**Exercise**
Only one portion of the data is to be written out: from the line bearing "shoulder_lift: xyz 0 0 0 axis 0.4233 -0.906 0" through the line bearing "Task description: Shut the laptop". Write it exactly as it appears.

□ □ □ □

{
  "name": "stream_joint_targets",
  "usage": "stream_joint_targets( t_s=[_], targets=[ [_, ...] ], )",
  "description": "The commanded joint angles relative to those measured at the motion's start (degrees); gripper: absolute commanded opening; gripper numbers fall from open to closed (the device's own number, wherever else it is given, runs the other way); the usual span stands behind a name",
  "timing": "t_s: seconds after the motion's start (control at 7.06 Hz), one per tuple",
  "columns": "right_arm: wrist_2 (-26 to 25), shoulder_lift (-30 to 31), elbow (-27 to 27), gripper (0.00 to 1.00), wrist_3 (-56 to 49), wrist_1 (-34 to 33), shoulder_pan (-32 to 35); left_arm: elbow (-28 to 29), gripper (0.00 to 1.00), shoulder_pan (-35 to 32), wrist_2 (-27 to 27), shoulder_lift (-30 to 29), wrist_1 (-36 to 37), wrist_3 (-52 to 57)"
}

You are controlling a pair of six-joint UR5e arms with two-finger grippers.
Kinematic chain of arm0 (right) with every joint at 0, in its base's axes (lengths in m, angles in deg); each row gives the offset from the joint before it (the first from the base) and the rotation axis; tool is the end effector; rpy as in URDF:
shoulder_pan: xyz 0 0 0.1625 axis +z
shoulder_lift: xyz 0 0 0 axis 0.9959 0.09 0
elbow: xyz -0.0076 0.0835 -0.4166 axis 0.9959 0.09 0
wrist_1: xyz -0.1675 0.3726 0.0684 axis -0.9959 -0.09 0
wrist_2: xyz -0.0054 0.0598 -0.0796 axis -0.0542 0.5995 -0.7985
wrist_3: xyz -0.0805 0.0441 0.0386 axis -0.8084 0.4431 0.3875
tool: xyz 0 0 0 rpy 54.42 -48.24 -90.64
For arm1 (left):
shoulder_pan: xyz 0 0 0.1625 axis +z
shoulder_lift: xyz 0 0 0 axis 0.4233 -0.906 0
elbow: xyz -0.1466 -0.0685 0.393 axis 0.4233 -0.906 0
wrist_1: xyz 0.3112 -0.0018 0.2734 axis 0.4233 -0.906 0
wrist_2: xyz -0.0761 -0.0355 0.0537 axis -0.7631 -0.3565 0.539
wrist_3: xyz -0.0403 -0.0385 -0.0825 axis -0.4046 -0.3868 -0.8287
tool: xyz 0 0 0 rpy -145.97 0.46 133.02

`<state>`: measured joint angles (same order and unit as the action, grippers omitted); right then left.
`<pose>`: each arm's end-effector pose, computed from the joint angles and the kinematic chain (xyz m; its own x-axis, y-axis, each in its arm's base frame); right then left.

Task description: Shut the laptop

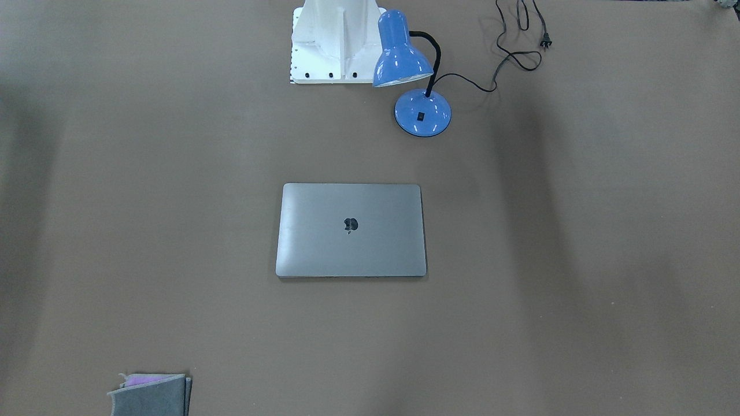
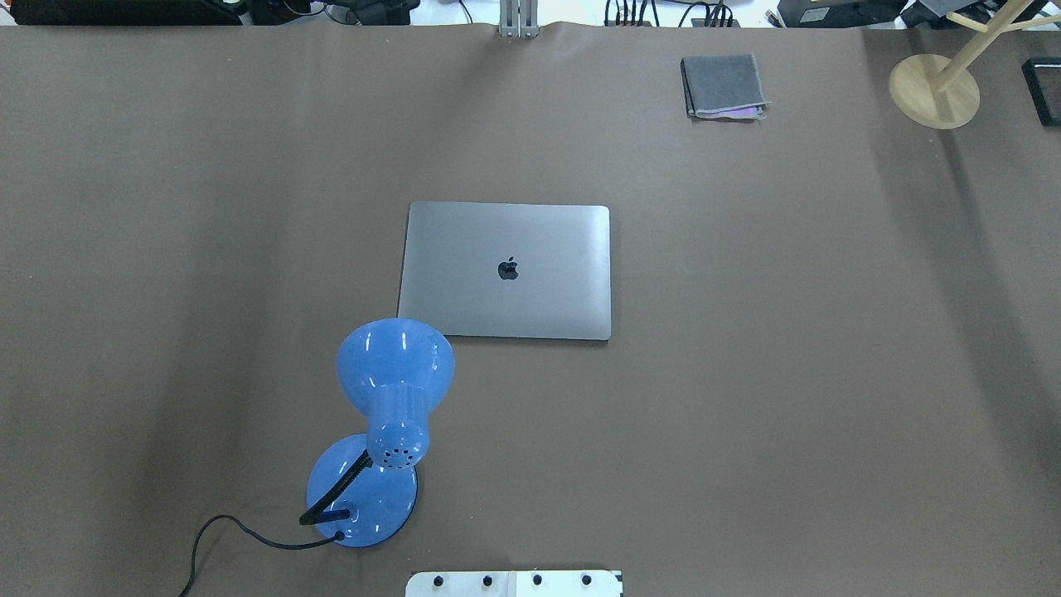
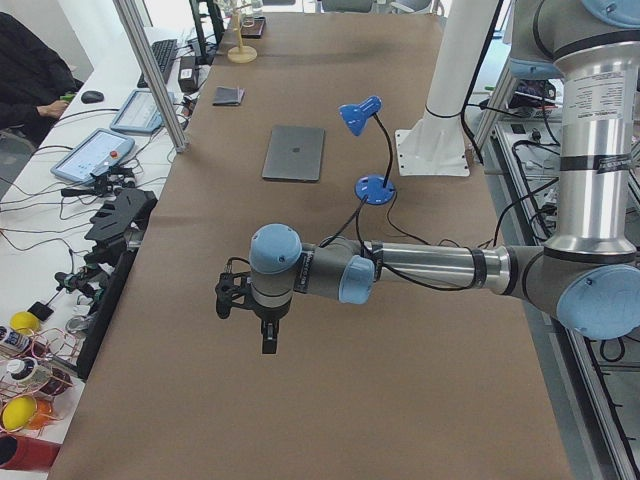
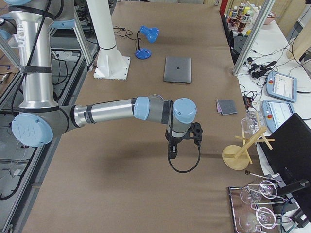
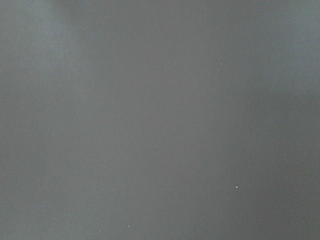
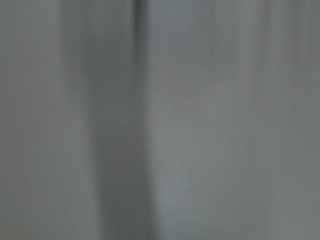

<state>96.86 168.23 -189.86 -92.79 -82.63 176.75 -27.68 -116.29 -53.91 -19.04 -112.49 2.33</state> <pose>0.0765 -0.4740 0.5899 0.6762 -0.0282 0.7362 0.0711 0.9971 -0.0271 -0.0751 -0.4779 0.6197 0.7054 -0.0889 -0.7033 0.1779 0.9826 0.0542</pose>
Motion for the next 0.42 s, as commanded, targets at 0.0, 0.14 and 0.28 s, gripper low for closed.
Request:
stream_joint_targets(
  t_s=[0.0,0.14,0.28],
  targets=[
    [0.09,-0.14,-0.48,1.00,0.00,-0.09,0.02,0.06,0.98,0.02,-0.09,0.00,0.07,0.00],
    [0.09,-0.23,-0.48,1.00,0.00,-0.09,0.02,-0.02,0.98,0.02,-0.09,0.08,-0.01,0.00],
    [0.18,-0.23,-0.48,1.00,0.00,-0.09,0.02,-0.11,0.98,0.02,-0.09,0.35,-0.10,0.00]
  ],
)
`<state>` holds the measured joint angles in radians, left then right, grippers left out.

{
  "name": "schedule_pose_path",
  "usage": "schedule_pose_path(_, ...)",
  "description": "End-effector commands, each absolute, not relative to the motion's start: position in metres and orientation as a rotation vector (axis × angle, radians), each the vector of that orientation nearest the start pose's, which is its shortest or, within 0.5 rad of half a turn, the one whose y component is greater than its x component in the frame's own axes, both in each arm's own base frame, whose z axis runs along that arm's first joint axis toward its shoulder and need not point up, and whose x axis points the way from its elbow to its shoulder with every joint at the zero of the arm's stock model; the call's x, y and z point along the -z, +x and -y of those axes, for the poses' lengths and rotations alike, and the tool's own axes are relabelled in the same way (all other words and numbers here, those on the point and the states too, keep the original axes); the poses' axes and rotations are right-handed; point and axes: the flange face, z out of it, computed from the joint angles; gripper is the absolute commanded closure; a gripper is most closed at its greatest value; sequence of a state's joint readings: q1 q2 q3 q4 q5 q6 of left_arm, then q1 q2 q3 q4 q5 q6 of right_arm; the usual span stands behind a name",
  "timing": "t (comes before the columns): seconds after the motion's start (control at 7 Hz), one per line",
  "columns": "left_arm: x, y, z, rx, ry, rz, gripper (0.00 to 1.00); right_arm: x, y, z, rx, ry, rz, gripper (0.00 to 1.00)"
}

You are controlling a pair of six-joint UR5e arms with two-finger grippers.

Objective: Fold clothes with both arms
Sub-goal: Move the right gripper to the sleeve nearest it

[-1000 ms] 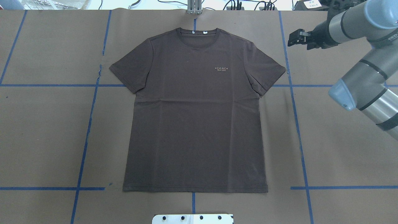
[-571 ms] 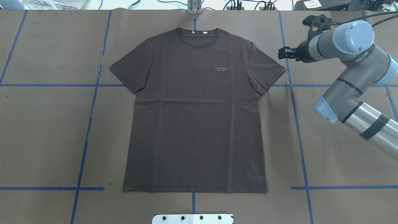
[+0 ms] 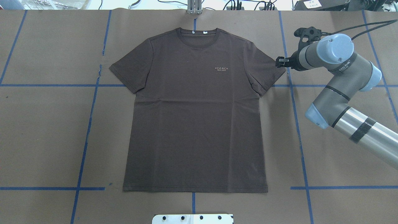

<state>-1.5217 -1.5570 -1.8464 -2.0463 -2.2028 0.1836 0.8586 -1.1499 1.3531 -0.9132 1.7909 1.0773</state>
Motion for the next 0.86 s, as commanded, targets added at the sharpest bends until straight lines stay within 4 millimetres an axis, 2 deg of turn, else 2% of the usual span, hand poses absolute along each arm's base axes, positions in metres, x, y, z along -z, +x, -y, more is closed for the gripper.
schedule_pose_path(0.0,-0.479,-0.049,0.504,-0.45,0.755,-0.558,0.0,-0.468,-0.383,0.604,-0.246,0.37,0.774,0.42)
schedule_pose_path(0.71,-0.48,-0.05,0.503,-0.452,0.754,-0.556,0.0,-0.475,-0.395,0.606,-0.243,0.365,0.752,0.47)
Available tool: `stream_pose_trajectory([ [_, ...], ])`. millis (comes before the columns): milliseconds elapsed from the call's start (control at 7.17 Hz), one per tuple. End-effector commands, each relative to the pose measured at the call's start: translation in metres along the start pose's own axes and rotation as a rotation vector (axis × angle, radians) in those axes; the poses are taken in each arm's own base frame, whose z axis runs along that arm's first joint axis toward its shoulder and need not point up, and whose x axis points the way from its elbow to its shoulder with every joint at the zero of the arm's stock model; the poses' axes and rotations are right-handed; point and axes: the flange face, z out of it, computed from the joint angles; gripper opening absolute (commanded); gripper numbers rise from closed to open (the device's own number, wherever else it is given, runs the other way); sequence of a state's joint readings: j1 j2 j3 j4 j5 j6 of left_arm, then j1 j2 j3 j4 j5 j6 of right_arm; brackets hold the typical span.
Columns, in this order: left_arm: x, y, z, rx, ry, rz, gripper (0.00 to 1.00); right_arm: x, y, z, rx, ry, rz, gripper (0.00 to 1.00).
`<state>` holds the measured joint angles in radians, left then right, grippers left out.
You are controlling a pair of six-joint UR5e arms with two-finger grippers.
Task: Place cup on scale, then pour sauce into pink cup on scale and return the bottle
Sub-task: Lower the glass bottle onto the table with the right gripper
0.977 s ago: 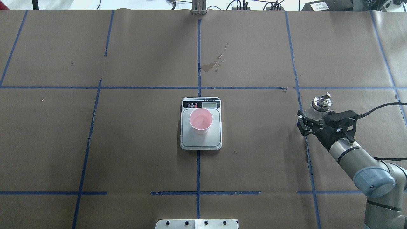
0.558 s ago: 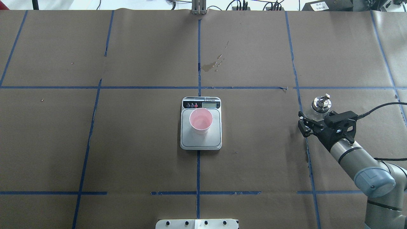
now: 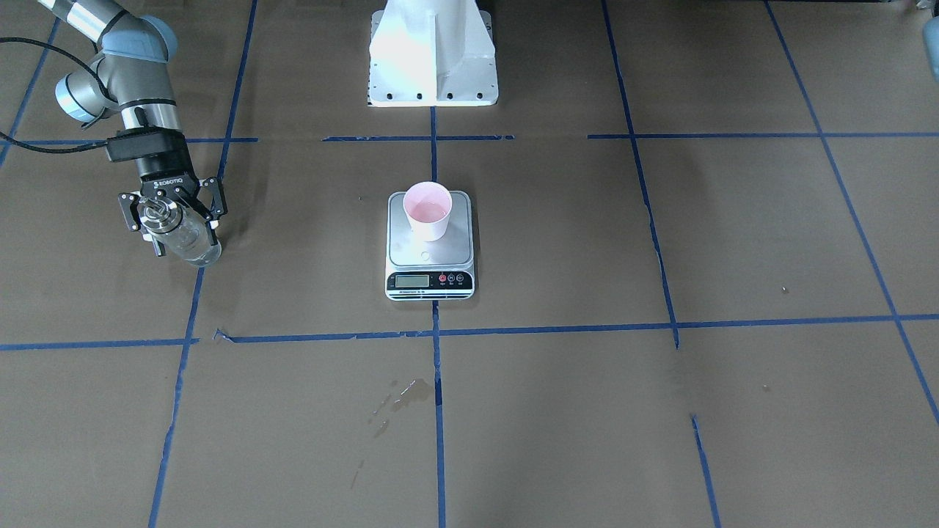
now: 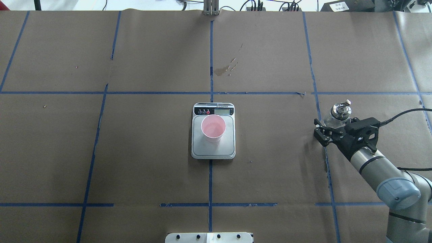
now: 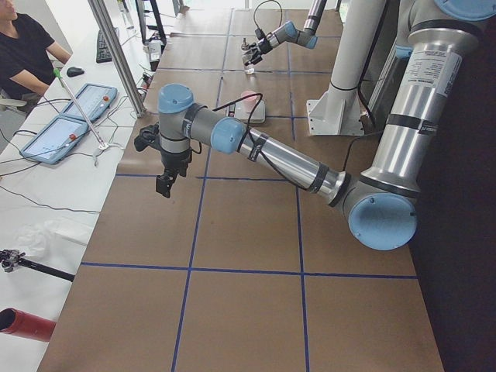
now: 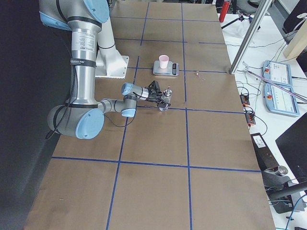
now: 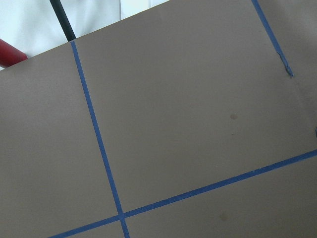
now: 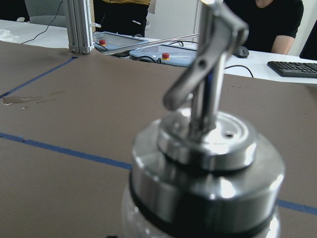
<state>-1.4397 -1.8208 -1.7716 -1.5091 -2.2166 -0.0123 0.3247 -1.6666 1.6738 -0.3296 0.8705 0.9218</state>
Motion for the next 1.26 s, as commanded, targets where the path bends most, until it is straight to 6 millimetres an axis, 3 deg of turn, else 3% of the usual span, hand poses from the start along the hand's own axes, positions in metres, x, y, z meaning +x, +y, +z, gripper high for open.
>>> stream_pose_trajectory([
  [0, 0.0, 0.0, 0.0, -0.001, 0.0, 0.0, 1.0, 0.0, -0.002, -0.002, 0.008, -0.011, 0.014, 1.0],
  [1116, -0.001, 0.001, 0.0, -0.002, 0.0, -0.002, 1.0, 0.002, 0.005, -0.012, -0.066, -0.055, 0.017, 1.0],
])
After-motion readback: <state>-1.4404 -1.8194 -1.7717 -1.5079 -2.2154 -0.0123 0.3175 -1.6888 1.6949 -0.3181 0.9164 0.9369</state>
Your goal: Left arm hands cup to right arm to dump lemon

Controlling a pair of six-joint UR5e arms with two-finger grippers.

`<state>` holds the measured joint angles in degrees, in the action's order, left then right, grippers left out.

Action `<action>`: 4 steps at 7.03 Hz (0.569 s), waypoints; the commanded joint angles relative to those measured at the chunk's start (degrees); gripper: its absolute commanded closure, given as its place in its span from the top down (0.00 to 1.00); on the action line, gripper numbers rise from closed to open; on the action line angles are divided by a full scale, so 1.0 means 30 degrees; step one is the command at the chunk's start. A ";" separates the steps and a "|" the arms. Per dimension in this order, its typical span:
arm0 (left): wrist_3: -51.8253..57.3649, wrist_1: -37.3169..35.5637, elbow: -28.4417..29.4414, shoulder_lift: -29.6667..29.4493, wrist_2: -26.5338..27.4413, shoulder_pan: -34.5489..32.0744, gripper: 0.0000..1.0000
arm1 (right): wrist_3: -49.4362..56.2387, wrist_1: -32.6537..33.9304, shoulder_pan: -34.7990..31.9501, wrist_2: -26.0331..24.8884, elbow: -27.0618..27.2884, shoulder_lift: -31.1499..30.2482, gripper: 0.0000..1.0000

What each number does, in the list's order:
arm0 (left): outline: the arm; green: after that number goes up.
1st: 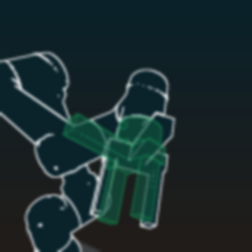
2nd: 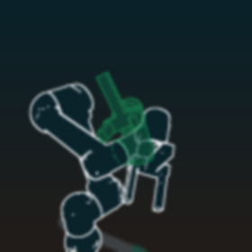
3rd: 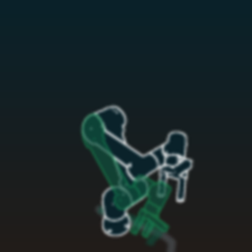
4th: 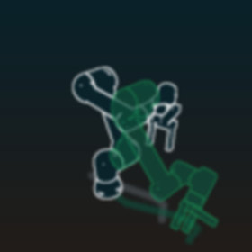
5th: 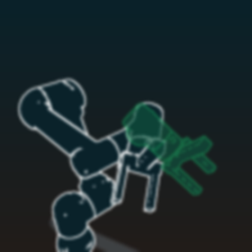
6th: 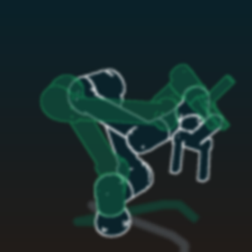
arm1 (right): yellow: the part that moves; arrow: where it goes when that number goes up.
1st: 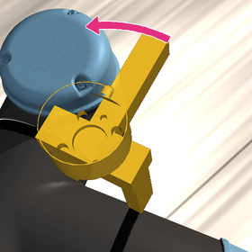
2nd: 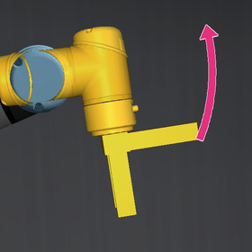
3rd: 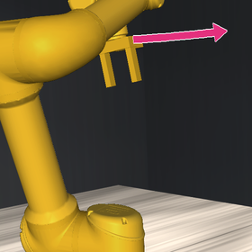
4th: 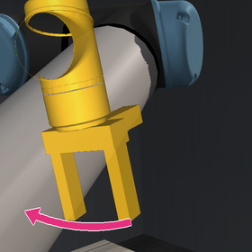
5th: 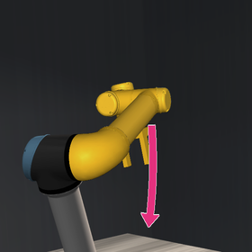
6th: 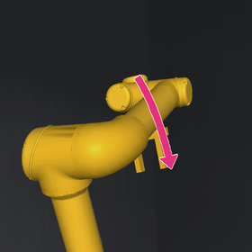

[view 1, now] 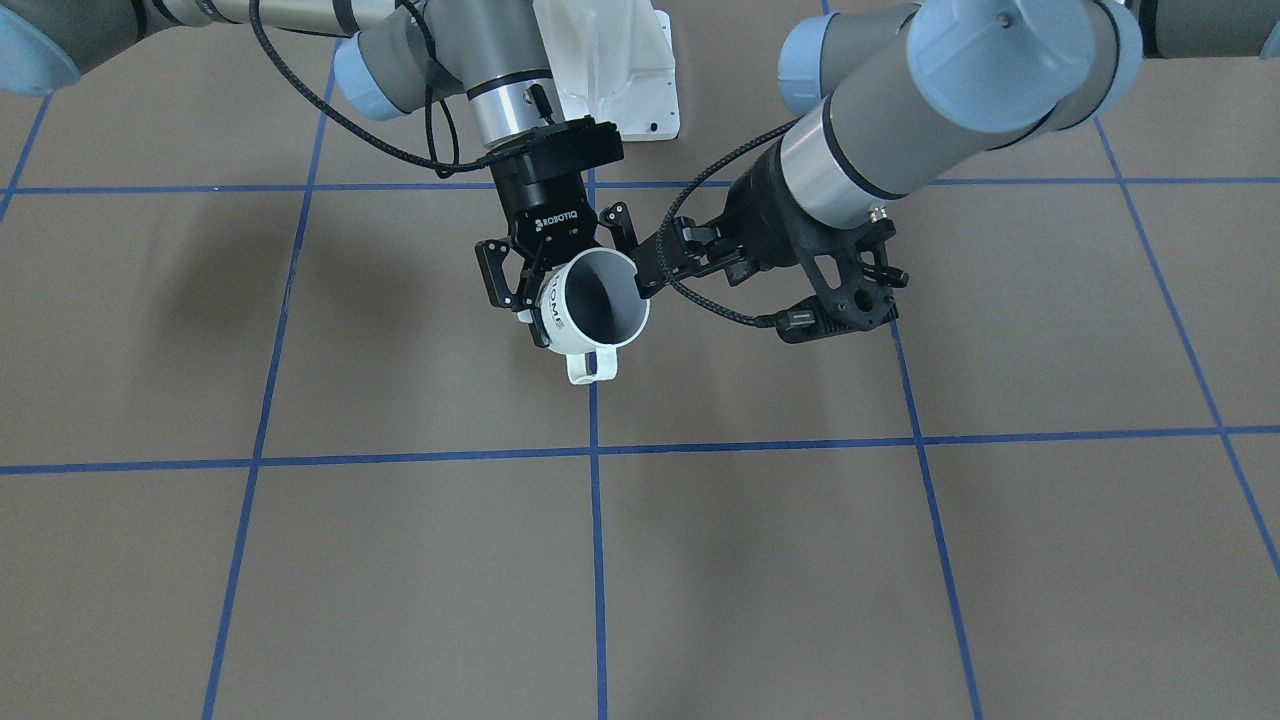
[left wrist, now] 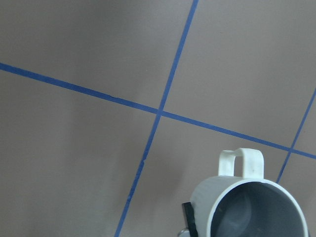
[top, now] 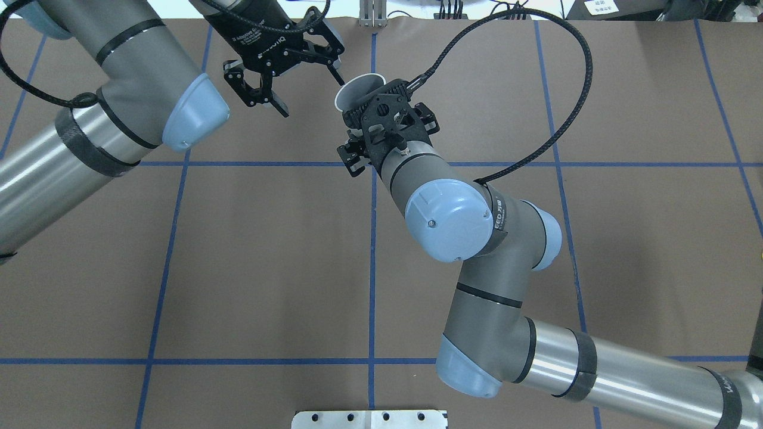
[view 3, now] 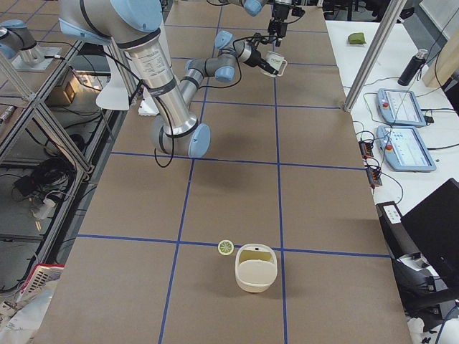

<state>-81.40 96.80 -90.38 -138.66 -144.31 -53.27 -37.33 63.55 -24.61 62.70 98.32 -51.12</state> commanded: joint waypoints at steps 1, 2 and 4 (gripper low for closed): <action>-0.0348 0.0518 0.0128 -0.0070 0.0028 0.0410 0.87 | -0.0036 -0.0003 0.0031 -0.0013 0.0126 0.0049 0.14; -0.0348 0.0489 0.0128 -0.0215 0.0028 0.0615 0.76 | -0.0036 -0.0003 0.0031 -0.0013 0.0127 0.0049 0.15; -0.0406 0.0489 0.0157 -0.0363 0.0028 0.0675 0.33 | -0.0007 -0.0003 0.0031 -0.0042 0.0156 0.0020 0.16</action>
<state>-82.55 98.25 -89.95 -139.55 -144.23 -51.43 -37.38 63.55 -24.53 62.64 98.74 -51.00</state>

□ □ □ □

**Problem solution**
shoulder_lift: xyz 0 0 0 axis 0.4233 -0.906 0
elbow: xyz -0.1466 -0.0685 0.393 axis 0.4233 -0.906 0
wrist_1: xyz 0.3112 -0.0018 0.2734 axis 0.4233 -0.906 0
wrist_2: xyz -0.0761 -0.0355 0.0537 axis -0.7631 -0.3565 0.539
wrist_3: xyz -0.0403 -0.0385 -0.0825 axis -0.4046 -0.3868 -0.8287
tool: xyz 0 0 0 rpy -145.97 0.46 133.02

`<state>`: measured joint angles (same order and unit as the action, grippers omitted); right then left.
`<pose>`: each arm's end-effector pose, computed from the joint angles and the kinematic chain (xyz m; its own x-axis, y-axis, each in its arm's base frame); right then left.

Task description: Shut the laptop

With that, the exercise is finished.